Sony Hackers Threaten A Media Organization And Others

The hackers who compromised Sony Pictures Entertainment’s servers, releasing private files and emails to the public which detailed everything from the personal, financial and medical data of present and past employees and much more, are now threatening a “news media organization,” according to a new report. That organization may be CNN, based on information posted on anonymous sharing site Pastebin.* (Or not: See update, below).

The Intercept today published a join memo from the FBI and the Department of Homeland Security it obtained which says the hacking group, known as the “Guardians of Peace,” have threatened to attack a U.S. new media organization, and the threat “may extend to other such organizations in the near future.”

The memo doesn’t state the news media organization by name, but instead references Pastebin messages that taunt both the FBI and “USPER2,” which is how the FBI’s memo referenced the news media organization. The memo only mentioned the news organization was mocked for the “‘quality’ of  their investigations,” and an additional threat was implied.

Further investigation by Matthew Keys at The Desk uncovered copies of messages posted to Pastebin on December 20th, which have since been removed. One message mocked CNN for its “investigation” into the Sony hack, and offered a gift in the form of a YouTube video entitled “you are an idiot!”
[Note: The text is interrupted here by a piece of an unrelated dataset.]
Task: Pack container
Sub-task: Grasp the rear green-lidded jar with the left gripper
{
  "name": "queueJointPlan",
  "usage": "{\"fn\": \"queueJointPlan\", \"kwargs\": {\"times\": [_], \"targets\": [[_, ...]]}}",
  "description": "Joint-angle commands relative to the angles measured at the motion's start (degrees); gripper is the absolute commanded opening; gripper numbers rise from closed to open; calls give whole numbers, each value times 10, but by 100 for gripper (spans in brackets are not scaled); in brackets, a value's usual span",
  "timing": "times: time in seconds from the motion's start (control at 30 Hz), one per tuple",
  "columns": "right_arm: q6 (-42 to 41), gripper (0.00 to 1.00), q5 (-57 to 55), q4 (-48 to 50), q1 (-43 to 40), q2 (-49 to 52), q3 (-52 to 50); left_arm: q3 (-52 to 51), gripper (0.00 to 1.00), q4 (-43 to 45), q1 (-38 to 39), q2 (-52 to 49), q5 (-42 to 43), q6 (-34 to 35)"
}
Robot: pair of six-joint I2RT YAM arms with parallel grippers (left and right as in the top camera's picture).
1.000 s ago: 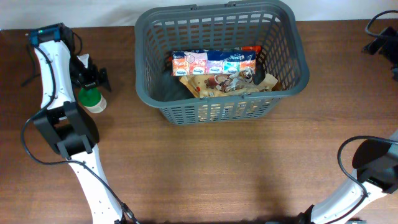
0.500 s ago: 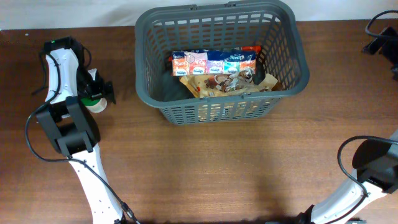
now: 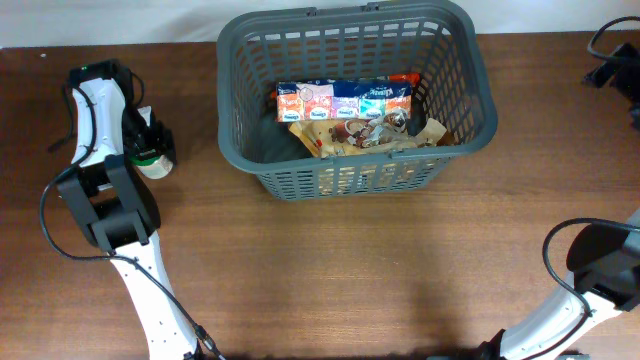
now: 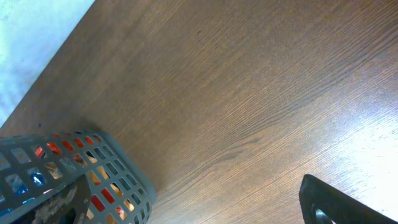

Google’s cache still hosts the Pastebin message in question, which reads in part:

The result of investigation by CNN is so excellent that you might have seen what we were doing with your own eyes.
We congratulate you success.
CNN is the BEST in the world.

The message ended with a demand that CNN “give us the Wolf,” which probably refers to CNN news anchor Wolf Blitzer, notes The Desk.

It’s unclear at this point how legitimate a threat this was (beyond being a “news organization” mentioned in the FBI memo, of course). And it’s also unclear if or how the FBI may have authenticated the above Pastebin message, or whether it’s attributed to the same group behind the Sony hack.*

The DHS and FBI memo concludes that “hacking groups have historically made exaggerated threat statements,” but still warns that federal, state and local governments’ cyber, counterterrorism and law enforcements, first responders, and private sector security partners “remain vigilant to threats of physical violence or cyber attacks.”

The FBI stated it believed North Korea was behind the attack on Sony Pictures, though some claim their evidence is flimsy. North Korea also denied it was involved. More recently, a report from a cybersecurity firm Norse Group states the hack appears to be an “inside job” involving disgruntled ex-employees.

The Guardians of Peace stole an estimated 100 terabytes of data from Sony’s servers, but the hack itself wasn’t very sophisticated. Sony’s technology infrastructure was poorly protected, and the company didn’t have sufficient password standards. Documents weren’t encrypted and top execs, including CEO Michael Lynton, were using very simple passwords – all things that were well outside industry best practices, it’s been said. Meanwhile, news organizations like CNN tend to be better protected, given they’re often the target of hacks, state-sponsored and otherwise.

Update: While the FBI memo does mention threats against a media organization, the Pastebin referencing CNN as a target could be a hoax.